Pour de nombreux services de police, le déploiement d'un drone commence toujours par l'envoi d'hommes sur place. Avant que les renseignements aériens puissent être utiles lors d'un incident, les opérateurs doivent se rendre sur le site de décollage, préparer l'appareil et le faire voler. Ces étapes supplémentaires peuvent retarder l'obtention d'une connaissance précise de la situation, alors que chaque minute compte.
La police de la côte ouest-coréenne teste un nouveau modèle opérationnel. Elle évalue un système de drone autonome, installé sur une plateforme sécurisée dans les dunes côtières. Au lieu de dépêcher une équipe sur place, les opérateurs peuvent lancer l'appareil à distance et commencer l'évaluation de l'incident quasi immédiatement.
Réagir avant le déploiement des ressources
Selon le chef adjoint de la police, Christiaan De Ridder, le principal avantage réside dans le gain de temps. Le drone peut être piloté depuis le commissariat ou tout autre lieu autorisé, permettant ainsi aux agents d'évaluer la situation avant de décider de leur intervention. La vidéo en direct est transmise au Centre de renseignement en temps réel, d'où elle peut également être partagée avec les services d'urgence et d'autres organismes publics.
Cette visibilité précoce permet aux intervenants de prendre de meilleures décisions opérationnelles. Au lieu d'envoyer automatiquement des renforts, les agents peuvent d'abord évaluer la situation par voie aérienne. En l'absence de danger immédiat, il n'est pas nécessaire de dépêcher les pompiers. Les services municipaux ne sont avertis que lorsque des mesures supplémentaires s'avèrent requises. Il en résulte non seulement une intervention plus rapide, mais aussi une utilisation plus efficiente des ressources de sécurité publique.
Soutien à la surveillance côtière
Ce système est également utilisé pour la surveillance côtière nocturne. Équipé d'une caméra thermique, le drone scrute les plages et les dunes à la recherche d'activités suspectes liées à des migrations irrégulières à travers la Manche.

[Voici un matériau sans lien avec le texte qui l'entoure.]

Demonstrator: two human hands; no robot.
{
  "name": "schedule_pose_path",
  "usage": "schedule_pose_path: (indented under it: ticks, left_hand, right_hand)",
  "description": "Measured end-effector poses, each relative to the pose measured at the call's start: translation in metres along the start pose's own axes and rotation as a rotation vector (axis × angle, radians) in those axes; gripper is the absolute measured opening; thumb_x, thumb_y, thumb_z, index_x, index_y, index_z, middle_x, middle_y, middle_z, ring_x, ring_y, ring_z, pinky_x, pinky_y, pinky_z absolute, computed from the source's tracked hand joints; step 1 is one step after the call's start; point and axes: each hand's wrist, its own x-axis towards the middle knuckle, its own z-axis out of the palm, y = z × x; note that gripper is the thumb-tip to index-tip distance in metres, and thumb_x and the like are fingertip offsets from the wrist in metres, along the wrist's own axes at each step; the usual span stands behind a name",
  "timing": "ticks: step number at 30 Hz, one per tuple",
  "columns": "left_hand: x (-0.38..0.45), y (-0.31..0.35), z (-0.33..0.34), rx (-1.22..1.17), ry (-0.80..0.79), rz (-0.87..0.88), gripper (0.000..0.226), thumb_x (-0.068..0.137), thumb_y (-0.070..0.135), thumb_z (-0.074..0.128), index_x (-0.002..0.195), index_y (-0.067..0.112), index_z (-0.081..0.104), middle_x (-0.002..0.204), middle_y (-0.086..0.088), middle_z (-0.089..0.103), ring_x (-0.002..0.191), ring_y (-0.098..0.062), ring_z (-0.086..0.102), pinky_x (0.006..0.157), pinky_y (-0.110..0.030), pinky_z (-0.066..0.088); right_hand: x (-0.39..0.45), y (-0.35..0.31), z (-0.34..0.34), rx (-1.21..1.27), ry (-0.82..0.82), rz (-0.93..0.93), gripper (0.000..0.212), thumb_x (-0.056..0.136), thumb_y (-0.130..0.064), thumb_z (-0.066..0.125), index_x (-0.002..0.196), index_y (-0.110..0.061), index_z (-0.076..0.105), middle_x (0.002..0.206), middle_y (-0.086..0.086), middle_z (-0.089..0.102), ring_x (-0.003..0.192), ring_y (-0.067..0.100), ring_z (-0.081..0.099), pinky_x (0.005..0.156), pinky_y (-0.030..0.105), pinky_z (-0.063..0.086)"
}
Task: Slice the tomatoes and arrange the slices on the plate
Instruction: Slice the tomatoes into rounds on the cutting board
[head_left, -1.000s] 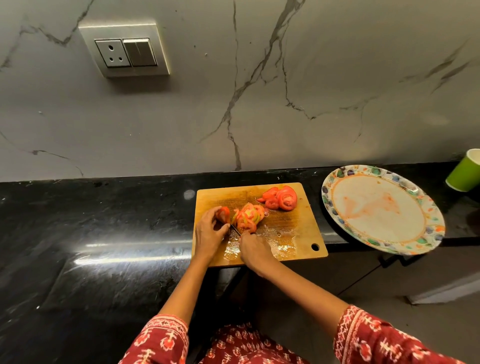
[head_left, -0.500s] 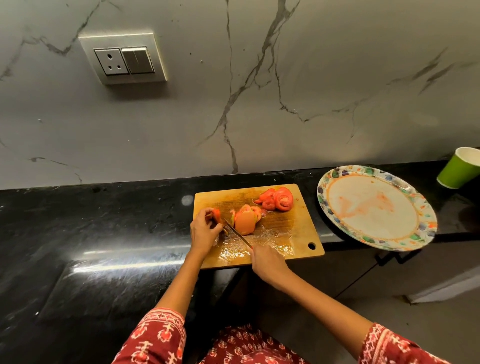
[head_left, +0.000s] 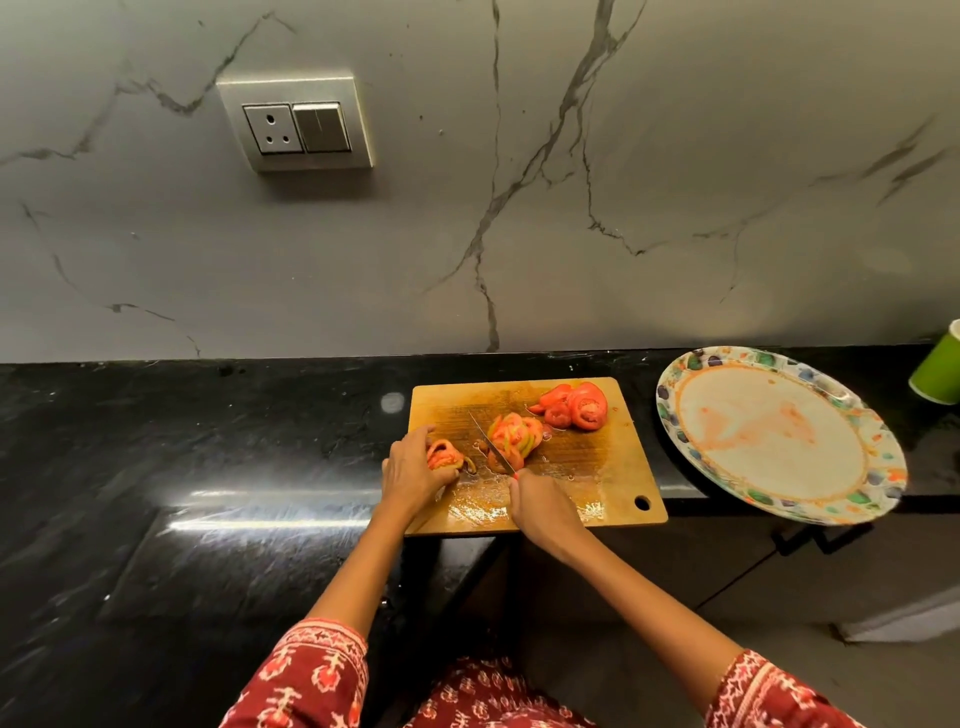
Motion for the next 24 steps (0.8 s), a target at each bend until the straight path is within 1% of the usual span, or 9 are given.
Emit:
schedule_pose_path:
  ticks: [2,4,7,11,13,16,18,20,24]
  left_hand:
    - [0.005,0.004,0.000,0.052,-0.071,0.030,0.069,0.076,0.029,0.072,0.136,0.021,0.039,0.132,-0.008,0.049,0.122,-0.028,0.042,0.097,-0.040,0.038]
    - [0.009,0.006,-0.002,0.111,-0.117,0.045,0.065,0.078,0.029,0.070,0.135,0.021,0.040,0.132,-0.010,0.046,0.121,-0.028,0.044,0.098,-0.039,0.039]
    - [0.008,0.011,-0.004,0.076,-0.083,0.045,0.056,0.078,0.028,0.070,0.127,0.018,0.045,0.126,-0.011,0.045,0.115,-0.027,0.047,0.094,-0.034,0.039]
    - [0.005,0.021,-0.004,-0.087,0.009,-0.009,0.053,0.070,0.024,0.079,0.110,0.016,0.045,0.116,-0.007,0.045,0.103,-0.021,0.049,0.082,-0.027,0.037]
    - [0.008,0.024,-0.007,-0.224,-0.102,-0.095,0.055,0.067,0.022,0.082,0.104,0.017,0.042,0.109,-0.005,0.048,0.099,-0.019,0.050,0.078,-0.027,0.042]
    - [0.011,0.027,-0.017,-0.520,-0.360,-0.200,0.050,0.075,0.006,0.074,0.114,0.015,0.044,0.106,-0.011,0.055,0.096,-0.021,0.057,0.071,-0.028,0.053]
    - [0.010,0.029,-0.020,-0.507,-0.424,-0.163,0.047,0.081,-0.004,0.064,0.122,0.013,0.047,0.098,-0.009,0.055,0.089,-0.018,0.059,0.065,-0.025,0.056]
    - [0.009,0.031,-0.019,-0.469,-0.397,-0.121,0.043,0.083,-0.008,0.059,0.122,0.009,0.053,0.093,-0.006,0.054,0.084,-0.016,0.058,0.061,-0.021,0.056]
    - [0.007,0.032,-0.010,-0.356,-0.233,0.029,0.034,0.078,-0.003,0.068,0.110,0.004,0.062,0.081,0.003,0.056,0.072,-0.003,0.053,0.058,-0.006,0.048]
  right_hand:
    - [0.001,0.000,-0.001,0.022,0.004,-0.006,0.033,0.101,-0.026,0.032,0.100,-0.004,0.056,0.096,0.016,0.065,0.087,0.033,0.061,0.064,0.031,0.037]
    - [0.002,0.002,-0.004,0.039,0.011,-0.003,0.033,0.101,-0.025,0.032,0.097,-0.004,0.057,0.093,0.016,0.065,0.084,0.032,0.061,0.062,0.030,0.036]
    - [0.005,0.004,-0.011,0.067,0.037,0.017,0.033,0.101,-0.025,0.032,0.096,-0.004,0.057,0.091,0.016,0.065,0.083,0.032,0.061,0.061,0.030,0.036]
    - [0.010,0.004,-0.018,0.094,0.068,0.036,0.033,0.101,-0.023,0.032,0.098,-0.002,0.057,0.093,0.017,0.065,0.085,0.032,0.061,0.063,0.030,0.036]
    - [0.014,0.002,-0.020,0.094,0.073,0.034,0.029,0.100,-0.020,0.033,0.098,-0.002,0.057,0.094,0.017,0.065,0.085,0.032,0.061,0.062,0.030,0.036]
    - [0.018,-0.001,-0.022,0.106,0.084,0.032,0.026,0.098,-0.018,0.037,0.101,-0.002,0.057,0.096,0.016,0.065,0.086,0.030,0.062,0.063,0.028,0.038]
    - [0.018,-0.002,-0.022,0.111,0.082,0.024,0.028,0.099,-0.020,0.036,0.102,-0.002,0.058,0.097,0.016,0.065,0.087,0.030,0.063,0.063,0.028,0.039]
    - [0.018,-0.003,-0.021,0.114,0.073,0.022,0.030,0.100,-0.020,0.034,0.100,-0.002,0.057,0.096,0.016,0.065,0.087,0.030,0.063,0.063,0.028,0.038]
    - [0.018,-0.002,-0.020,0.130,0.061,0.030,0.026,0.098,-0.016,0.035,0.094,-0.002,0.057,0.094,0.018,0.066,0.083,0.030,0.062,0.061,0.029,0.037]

La détection assistée par intelligence artificielle alerte les opérateurs lorsqu'un groupe de personnes ou un engin susceptible de traverser la Manche est identifié, permettant ainsi aux patrouilles d'intervenir directement sur les lieux.
Bien que l'essai n'ait pour l'instant permis de détecter aucun migrant, il a mis en lumière un autre enseignement opérationnel important. La détection automatisée peut identifier rapidement une activité potentielle, mais il incombe toujours aux opérateurs humains de vérifier les alertes et de décider si une intervention est nécessaire.
Une autre façon de gérer les programmes de drones
L'expérimentation menée par la police de Westkust met en lumière un changement opérationnel qui dépasse le cadre d'un simple déploiement. L'intérêt des drones autonomes ne se limite pas à des décollages plus rapides. Il réside dans la mise à disposition de renseignements aériens plus tôt dans le processus d'intervention, offrant ainsi aux agents de meilleures informations avant l'engagement de ressources.
Alors que de plus en plus d'organismes de sécurité publique évaluent le déploiement de drones autonomes, ils ont également besoin d'un moyen de gérer les aéronefs, les stations de base, les missions et les opérateurs sur plusieurs sites. Des plateformes comme FlytBase offrent cette couche opérationnelle, permettant aux organismes de gérer de manière centralisée les opérations de drones autonomes tout en intégrant le renseignement aérien dans leurs procédures quotidiennes d'intervention d'urgence.